As the holiday season settles in, I need to segue into Scrooge mode. In this Design Observer post, Chappell Ellison notes the sentimental exploitation of the idea of storytelling in some current ad campaigns, including Starbucks’.
“Stories are gifts — share,” snakes across the cardboard coffee cozies. “Share a cup, share a story,” proclaim the banners hanging in the store windows. While the act of storytelling and coffee is a logical connection, it hardly seems fair for Starbucks to co-opt such an intimate bond.
This offense might have gone unnoticed if several other large corporations weren’t abusing the art of storytelling. I recently spotted a Whole Foods bag, printed with images of snowflakes, red ribbons and the phrase, “Every meal has a story.” And here I was thinking that writers were purveyors of stories, not coffee chains or organic grocery stores.
Contra Ellison, I think that advertisers have always been the purveyors of stories, and fiction writers and marketing professionals have long traded tropes and structures meant to appeal to our desire for more suitable scaffolding for our daydreams. Advertisers tend to be more efficient in their evocations. In Ellison’s examples, “storytelling” has become a shorthand idea in the story the companies want to tell, a metonym for family closeness, for holiday memories passed down generationally. “Fair” or not, Starbucks and Whole Foods want to glom onto those memories and draw some of their affective energy to their products, which can then serve as the prompt for evoking those feelings much more efficiently and cleanly, without the ambivalence that colors any genuine recollection (even if the ambivalence is an awareness of time passing, of mortality).
What may be new is the “sharing” aspect of these pitches—that the products will prompt users to tell their own stories, just like using social media is supposed to do. Sharing and intimacy are conflated in the ads, even as the automation and commercial exploitation of sharing drives them further apart than ever. “Sharing” has taken on talismanic ideological significance in our culture as the great gift that has been bestowed upon us by technology and its miracles of connectivity. But the importance of sharing to business is in the value that “sharers” create without compensation: for example, by spreading advertising messages virally or innovating new meanings for products and enriching the storytelling base on which they draw.
So I think that the “creating/sharing stories” angle in these ads reflect not only the sentimental significance of storytelling for commercially exploiting notions of the idealized family, but also the increasing interest companies have in our brand-enriching immaterial labor, which, drawing on Lazzarato and Virno, I defined this way in an earlier Generation Bubble post:
the everyday acts of identity-building consumption and friendship that the increasing mediatization of society now make available for capture… This sort of labor has precipitated a value crisis of its own, in the form of work that can’t be valued in wages, as capitalism has always required. What is that work really worth? Why are we even bothering? What price tag can we put on the effort it takes to make life livable, to make ourselves known to ourselves, to secure social recognition?
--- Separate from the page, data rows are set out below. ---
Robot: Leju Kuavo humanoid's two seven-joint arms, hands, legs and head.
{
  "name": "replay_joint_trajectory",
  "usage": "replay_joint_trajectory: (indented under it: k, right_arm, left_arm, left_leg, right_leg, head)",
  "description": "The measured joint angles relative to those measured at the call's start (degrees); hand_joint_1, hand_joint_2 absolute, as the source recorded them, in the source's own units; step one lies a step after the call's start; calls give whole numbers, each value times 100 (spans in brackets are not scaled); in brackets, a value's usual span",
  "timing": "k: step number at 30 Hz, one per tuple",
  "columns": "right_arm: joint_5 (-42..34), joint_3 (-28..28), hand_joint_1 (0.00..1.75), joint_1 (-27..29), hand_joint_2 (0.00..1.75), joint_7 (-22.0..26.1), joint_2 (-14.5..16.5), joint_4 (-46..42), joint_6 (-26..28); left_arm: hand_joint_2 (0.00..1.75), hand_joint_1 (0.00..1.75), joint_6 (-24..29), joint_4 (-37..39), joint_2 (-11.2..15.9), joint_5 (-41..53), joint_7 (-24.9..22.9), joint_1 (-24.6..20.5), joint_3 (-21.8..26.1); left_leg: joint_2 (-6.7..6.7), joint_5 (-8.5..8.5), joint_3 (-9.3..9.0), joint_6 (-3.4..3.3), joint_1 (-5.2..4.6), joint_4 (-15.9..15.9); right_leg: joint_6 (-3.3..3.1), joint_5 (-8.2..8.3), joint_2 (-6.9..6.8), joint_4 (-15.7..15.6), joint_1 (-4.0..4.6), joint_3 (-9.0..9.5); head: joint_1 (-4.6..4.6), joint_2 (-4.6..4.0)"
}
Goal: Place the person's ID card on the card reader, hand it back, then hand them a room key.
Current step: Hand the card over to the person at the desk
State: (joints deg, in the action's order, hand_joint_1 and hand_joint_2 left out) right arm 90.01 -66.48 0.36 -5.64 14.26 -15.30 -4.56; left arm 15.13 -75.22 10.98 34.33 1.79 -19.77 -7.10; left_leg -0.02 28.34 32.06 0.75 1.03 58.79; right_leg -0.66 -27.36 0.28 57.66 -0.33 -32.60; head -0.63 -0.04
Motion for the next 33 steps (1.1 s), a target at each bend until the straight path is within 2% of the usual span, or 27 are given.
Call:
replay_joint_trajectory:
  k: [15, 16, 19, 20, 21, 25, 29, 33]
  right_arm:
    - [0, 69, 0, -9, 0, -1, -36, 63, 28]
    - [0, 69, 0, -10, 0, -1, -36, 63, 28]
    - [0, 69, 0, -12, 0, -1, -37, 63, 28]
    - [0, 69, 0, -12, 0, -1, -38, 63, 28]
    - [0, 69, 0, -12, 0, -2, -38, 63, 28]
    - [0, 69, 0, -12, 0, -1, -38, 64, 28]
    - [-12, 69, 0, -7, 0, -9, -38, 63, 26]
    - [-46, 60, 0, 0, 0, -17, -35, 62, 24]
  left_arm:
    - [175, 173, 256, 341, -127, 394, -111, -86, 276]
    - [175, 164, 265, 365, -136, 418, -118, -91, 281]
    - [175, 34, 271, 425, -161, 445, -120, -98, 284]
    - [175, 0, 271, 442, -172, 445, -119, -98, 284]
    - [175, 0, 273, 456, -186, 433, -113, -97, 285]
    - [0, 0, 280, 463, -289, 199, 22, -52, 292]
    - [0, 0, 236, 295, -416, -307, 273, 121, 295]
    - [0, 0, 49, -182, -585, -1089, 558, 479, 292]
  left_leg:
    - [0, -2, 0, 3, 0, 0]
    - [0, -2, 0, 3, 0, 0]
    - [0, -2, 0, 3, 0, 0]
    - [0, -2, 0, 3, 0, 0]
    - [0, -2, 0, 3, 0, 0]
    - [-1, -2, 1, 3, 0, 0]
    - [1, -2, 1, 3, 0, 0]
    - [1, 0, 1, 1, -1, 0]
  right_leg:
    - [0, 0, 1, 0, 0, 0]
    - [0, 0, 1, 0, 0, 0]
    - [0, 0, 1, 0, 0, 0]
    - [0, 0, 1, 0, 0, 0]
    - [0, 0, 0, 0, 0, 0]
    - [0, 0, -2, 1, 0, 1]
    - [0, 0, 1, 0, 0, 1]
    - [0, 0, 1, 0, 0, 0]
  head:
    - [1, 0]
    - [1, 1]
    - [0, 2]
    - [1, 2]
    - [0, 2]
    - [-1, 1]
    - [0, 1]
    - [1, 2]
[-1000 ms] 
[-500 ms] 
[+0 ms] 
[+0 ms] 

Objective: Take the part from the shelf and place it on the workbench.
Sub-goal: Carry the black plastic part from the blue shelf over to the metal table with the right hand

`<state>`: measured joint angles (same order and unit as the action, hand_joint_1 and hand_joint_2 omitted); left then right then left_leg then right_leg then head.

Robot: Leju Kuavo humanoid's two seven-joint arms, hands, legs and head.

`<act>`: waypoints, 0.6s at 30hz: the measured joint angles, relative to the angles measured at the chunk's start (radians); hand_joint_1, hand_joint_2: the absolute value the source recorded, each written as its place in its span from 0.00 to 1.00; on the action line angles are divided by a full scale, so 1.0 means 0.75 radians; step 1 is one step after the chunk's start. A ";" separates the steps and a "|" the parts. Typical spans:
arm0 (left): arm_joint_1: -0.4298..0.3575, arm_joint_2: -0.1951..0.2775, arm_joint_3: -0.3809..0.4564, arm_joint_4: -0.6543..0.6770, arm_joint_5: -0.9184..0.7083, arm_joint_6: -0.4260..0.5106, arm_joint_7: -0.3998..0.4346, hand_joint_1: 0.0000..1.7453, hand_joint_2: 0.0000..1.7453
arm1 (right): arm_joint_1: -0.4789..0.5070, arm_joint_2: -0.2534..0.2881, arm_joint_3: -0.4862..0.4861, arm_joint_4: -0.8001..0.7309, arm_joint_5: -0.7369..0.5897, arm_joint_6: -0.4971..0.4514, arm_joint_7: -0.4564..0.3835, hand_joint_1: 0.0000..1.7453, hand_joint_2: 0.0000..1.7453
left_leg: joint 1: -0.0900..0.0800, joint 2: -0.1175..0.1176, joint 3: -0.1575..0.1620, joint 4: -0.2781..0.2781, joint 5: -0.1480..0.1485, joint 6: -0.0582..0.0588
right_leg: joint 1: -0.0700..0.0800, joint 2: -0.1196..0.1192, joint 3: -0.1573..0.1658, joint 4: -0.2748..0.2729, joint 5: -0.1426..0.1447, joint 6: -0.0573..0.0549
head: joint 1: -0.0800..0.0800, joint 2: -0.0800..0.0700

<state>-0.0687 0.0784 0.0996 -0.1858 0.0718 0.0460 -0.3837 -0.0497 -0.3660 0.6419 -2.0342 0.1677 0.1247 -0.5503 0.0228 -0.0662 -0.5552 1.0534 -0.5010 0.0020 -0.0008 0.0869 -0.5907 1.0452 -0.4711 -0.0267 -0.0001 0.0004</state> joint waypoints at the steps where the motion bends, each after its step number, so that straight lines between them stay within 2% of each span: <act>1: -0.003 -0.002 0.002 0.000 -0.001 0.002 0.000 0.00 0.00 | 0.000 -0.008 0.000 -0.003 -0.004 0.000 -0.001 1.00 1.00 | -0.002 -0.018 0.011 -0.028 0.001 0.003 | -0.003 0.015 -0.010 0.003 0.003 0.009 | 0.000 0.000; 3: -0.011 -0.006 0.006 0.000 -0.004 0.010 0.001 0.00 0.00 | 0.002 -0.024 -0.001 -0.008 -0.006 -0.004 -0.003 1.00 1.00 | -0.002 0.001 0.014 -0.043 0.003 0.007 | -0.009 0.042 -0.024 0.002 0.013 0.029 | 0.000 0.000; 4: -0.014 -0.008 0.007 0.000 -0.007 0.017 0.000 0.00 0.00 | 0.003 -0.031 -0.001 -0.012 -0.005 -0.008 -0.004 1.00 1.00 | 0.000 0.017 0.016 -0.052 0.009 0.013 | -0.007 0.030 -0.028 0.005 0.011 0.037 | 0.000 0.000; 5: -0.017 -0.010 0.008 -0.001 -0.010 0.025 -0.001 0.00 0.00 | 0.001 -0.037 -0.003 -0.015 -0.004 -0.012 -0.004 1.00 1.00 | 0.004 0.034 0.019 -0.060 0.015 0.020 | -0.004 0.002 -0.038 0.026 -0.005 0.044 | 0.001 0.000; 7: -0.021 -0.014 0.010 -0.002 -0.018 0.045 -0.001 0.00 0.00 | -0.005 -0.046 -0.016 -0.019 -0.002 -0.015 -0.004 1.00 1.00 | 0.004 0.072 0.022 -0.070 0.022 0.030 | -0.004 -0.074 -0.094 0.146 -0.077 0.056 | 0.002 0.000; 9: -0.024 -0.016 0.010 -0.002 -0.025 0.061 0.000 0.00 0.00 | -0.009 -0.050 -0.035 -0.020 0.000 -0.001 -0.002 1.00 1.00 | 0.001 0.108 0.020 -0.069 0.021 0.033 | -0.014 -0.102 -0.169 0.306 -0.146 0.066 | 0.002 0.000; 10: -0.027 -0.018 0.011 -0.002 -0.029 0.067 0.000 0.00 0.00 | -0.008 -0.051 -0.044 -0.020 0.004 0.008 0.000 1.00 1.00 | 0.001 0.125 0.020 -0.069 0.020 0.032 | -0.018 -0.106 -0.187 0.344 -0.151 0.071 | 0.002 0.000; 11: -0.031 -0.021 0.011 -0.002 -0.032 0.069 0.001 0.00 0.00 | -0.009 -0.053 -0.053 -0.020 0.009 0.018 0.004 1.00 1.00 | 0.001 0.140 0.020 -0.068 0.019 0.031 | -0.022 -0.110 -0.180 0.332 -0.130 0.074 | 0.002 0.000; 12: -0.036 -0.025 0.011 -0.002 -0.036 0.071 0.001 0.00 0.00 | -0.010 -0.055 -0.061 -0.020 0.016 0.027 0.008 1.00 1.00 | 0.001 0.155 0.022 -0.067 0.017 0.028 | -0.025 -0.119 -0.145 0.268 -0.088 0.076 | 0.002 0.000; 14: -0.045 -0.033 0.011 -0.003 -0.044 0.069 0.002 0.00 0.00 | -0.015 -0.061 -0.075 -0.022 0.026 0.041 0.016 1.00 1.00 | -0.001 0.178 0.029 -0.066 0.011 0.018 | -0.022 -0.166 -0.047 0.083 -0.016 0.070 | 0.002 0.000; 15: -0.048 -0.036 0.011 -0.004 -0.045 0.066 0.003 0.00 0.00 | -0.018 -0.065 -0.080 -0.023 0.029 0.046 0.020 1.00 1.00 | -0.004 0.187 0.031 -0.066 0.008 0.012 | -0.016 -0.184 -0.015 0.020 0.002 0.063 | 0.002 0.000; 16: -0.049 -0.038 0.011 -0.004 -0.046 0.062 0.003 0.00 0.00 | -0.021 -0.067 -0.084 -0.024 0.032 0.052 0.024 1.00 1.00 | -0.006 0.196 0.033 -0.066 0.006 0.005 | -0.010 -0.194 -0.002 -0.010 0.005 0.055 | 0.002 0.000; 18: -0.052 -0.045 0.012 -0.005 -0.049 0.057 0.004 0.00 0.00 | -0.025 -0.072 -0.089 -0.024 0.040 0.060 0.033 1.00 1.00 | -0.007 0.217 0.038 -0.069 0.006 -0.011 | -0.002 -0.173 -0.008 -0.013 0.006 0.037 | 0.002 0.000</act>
If capital has run out of productive investments for making goods and services, and the cycle of expanding fictitious capital has played itself out for the time being, it may retrench by financing a manufacturing project that never ends — the production of the self, as carried out in the “social factory.”... Rather than imagining ourselves valuable for the traditional role we assume in our community, we instead try to discover and enlarge our subjectivity through publicized acts of consumption — be they conspicuous luxuries or altruistic acts or clever, innovative re-uses of goods, or what have you. We consume to create cool, which in turn reflects the glories of its creator. But from the point of view of capital, our acts of everyday self-realization are perceived as knowledge production for the information economy, elaborating the intricately woven code (as Jean Baudrillard calls it) that constitutes the symbolic value of brands and goods.
In this sense, Ellison is right. We tell stories about the things in our life that companies are more and more able to co-opt and transform into marketing. This in turn makes our own storytelling always already seem like marketing. The product placements are already implicit.